BAKED PRALINE FRENCH TOAST: BREAKFAST FOR A CROWD

adapted from Gourmet Today edited by Ruth Reichl
serves 8-10




This recipe for French toast will feed a crowd. It is not the classic French toast where you slave away dunking bread in batter and frying.  In this recipe, most all of the work is done the night before. You make a simple custard batter and then pour it over a panful of baguette slices.  It goes into the refrigerator overnight.  In the morning, the bread will have soaked up all of the batter.  Just before you bake it, you pour a praline sauce over it.  What comes out of the oven is puffy and golden brown.  It looks like pralines with yeast.  Sweet, decadent, and rich, a little goes a long way. Balance the decadence with some fresh summer berries, strong coffee, and perhaps a few slices of hickory smoked bacon.

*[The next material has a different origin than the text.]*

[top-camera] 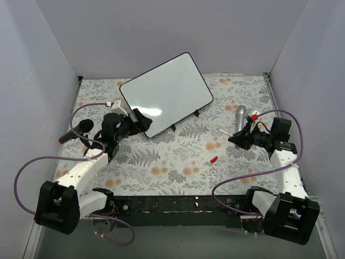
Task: Write a sentence on the whiteboard
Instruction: Pick up the whiteboard from the whiteboard stand.
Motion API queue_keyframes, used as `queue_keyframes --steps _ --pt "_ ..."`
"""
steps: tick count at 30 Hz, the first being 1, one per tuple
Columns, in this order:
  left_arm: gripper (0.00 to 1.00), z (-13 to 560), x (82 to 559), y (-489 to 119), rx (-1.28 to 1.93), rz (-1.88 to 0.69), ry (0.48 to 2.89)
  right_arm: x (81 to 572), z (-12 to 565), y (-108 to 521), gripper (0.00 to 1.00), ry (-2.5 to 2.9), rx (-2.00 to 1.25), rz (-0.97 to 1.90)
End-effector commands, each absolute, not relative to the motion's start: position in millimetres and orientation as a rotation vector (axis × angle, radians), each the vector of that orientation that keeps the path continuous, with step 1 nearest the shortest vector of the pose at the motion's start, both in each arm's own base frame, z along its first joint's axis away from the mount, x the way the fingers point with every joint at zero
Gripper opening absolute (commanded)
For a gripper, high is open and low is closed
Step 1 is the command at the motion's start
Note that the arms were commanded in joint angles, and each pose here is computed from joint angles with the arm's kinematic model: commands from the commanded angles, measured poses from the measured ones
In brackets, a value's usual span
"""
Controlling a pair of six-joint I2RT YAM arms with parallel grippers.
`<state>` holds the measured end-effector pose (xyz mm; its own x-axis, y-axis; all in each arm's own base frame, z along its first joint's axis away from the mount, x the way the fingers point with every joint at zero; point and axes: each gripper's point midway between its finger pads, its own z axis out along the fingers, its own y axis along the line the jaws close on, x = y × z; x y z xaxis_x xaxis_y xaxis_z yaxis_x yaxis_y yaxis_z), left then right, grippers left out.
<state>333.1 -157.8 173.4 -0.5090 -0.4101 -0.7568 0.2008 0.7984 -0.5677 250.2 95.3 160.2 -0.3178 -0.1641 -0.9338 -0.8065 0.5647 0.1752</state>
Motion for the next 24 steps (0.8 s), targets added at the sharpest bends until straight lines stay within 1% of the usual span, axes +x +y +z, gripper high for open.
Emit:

Diners of all ages will love this.


For the Bread:
Butter to grease the pan
1 long (24-inch) baguette
6 large eggs
2 cups whole milk
3/4 cup packed light brown sugar
1/2 tsp nutmeg
1 tsp vanilla extract

For the Sauce:
4 Tbsp unsalted butter
1/4 cup light brown sugar
1/4 tsp salt
1/2 cup heavy cream
1 cup pecans, chopped and lightly toasted

1.  THE DAY BEFORE: PREP THE BREAD
Generously butter a 13 X 9 inch baking dish.  Cut the baguette into 1-inch thick rounds.  Arrange the rounds of bread in one layer in the dish.  It is okay to squeeze them together.  In a large mixing bowl, whisk together the eggs, milk, 3/4 cup of brown sugar, nutmeg, and vanilla.  Pour the mixture evenly over the bread.  Let it sit for 10 minutes.  Flip the pieces of bread.  Cover the pan with a sheet of foil.  Refrigerate at least 8 hours.

The ingredients

The sliced baguette will soak up the custard sauce by morning

2.  THE MORNING OF:  MAKE THE SAUCE AND BAKE
Preheat the oven to 350 with the rack placed in the middle.  Pull out your baking pan and uncover.  The bread will have soaked up all of the liquid.  In a saucepan, combine butter, brown sugar, salt, and heavy cream.  Stir on MEDIUM LOW heat until it boils and the sugar is dissolved, about 5 minutes.  Add toasted pecans.  Spoon pecan mixture evenly over bread.  Bake until bread is puffy and liquid is absorbed, 40-45 minutes.


A little praline sauce turns this bread pudding into something extraordinary

The second dose of sauce because more is more

The French toast will bake up puffy and brown

3.  SERVE:  Serve 1-3 pieces of toast per person with a healthy pile of fresh berries and a cup of dark roast coffee on the side.



Note:  a little maple syrup is welcome, of course, but use sparingly.  The French toast is very sweet on its own.